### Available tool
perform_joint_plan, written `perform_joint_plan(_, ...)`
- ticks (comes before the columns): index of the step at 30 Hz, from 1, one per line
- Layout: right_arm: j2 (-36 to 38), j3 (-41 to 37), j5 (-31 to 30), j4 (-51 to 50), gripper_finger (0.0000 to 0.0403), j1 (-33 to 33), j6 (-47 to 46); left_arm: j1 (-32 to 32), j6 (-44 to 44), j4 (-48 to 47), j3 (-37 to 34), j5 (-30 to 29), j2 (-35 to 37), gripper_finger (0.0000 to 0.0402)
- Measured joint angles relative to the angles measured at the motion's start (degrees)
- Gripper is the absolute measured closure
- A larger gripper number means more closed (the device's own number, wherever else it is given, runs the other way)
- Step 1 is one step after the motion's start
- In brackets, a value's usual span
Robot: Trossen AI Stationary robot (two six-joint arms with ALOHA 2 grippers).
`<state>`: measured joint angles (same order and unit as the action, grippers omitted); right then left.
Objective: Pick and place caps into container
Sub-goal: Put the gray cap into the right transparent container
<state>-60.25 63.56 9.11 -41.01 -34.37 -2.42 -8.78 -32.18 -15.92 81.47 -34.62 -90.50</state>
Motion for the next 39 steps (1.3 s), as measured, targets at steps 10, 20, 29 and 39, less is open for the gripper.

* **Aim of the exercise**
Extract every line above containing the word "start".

* **Solution to this problem**
- Measured joint angles relative to the angles measured at the motion's start (degrees)
- Step 1 is one step after the motion's start

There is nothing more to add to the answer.